Del pueblo a la ciudad, según el tráfico, hay entre quince y veinte minutos. Lo peor son los accesos. Si todo va bien, entre las diez y las menos cuarto, dejo al paciente en rehabilitación, después hago tiempo hasta que tengo que llevarlo de vuelta. A veces surgen servicios rápidos. Si no lo más frecuente es que aparque la ambulancia, desayune en algún bar y me fume después un cigarro. Si la tengo a mano hojearé la prensa deportiva. Si voy con monedas las echo en la tragaperras.
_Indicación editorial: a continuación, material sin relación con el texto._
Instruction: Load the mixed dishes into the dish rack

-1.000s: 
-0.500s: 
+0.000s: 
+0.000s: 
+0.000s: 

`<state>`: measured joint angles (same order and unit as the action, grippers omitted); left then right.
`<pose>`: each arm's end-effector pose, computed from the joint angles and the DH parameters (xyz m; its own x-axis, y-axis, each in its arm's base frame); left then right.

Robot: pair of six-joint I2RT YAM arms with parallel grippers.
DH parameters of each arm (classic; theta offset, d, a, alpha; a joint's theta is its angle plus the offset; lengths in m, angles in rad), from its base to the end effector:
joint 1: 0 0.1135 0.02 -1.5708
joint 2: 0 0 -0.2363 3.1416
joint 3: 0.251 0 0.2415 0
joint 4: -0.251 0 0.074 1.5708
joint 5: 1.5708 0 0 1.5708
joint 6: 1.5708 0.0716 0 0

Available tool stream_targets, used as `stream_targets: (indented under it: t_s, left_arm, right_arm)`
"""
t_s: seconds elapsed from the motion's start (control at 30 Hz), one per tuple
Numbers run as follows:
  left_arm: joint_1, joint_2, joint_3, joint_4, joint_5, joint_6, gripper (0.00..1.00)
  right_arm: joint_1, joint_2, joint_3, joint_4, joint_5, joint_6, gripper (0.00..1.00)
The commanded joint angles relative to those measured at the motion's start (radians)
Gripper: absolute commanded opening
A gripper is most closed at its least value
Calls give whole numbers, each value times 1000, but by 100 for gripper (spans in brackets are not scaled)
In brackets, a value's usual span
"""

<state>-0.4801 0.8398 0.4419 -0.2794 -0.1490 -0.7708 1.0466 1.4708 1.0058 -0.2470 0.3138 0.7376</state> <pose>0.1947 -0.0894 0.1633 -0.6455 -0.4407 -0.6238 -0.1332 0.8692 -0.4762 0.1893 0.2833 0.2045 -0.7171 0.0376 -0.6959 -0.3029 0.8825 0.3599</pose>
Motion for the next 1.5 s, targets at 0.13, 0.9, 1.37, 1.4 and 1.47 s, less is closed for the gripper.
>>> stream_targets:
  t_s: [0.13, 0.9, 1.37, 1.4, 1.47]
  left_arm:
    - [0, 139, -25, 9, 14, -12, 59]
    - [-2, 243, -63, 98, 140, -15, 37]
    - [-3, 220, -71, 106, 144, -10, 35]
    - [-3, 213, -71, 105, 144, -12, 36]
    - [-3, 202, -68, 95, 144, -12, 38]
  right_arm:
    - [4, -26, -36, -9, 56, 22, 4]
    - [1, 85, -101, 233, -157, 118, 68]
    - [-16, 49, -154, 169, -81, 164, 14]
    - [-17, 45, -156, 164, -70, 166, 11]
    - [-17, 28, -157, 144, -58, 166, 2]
Recojo al paciente, madre e hija en este caso, aproximadamente, cuarenta minutos mas tarde. Hablamos del tiempo que esta revuelto, del problema de los atascos. Ciertos pacientes se aventuran mas lejos: gitanos que no quieren trabajar, precios que siguen subiendo; la gentuza que hace política, los jóvenes desempleados, y sin dejar de respetar la vida a ese tío yo personalmente lo fusilaba. Los hay que encauzan su odio de manera muy coherente; si bien la mayoría acaba tirando de terroristas y violadores, pederastas y demás sujetos alevosos. Lo más grave, parece, es aprovechar una indefensión. En privado odian a los inmigrantes, a las mujeres y a la humanidad en general. Las mujeres se odian asímismas, pero también, a cualquiera que pueda parecerles débil.
Yo me limito a llevarles siempre la razón, y los argumentos de unos me sirven para dar réplica al que habla. Las mujeres te hablan de su vida, la enfermedad o su aburrido quehacer diario, frente a lo cual me manejo bien a base de intercalar frases hechas. En ocasiones las invento yo mismo; el trabajo me reporta aún estos pequeños placeres. Si la entonación es correcta puede uno decir cualquier cosa que se le ocurra; además con el tráfico, la mitad de las veces ni te escuchan. Les gusta oir su propia voz, lanzar al vuelo sus obsesiones.